Problem description: Look over the lines below. Report each one that includes the string "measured".

—————

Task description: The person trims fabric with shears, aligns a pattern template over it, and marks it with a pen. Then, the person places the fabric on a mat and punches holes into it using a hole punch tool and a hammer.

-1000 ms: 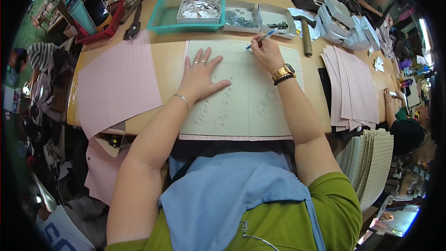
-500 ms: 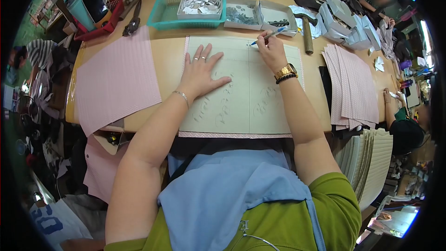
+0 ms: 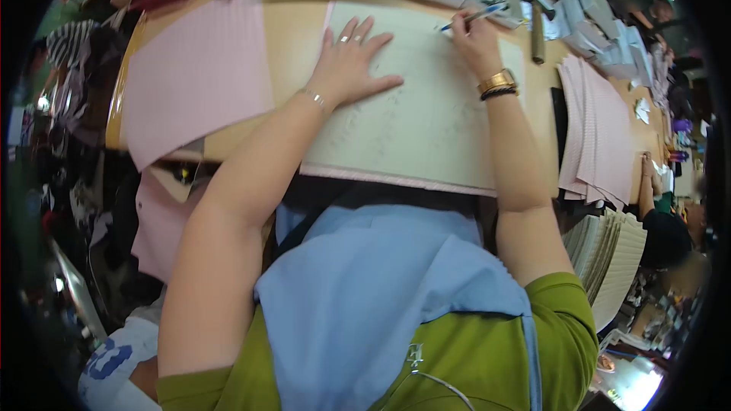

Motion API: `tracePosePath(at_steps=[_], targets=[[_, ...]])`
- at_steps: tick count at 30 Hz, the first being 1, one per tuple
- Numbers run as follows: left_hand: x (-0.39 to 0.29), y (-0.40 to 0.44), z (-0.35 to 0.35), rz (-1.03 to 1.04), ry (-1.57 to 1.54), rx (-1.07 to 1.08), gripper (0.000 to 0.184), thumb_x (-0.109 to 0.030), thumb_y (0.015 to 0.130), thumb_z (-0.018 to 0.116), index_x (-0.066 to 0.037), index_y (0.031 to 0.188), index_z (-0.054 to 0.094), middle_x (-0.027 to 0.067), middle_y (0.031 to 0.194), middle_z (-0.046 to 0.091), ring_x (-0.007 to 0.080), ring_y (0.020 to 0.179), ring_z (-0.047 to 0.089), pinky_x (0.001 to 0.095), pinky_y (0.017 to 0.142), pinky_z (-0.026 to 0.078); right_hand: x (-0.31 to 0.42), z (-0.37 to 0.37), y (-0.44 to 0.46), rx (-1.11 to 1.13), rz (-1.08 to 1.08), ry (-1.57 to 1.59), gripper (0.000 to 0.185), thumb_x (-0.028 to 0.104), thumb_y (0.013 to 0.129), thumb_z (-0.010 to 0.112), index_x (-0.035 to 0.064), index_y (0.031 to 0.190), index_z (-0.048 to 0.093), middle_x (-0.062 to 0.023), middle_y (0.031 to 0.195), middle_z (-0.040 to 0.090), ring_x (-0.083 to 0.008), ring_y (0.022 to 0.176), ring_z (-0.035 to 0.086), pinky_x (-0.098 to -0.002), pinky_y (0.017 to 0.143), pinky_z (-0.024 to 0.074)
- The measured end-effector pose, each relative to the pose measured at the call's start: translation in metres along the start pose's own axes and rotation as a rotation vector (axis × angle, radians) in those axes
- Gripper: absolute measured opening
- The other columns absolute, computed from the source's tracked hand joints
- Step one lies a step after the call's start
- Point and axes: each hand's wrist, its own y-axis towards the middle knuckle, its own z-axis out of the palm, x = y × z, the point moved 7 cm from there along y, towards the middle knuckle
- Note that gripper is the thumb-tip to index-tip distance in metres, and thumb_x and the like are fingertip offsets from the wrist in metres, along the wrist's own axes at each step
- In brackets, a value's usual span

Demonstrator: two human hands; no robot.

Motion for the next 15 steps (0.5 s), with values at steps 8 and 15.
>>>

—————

Reply:
- The measured end-effector pose, each relative to the pose measured at the call's start: translation in metres along the start pose's own axes and rotation as a rotation vector (axis × angle, radians) in those axes
- Gripper: absolute measured opening

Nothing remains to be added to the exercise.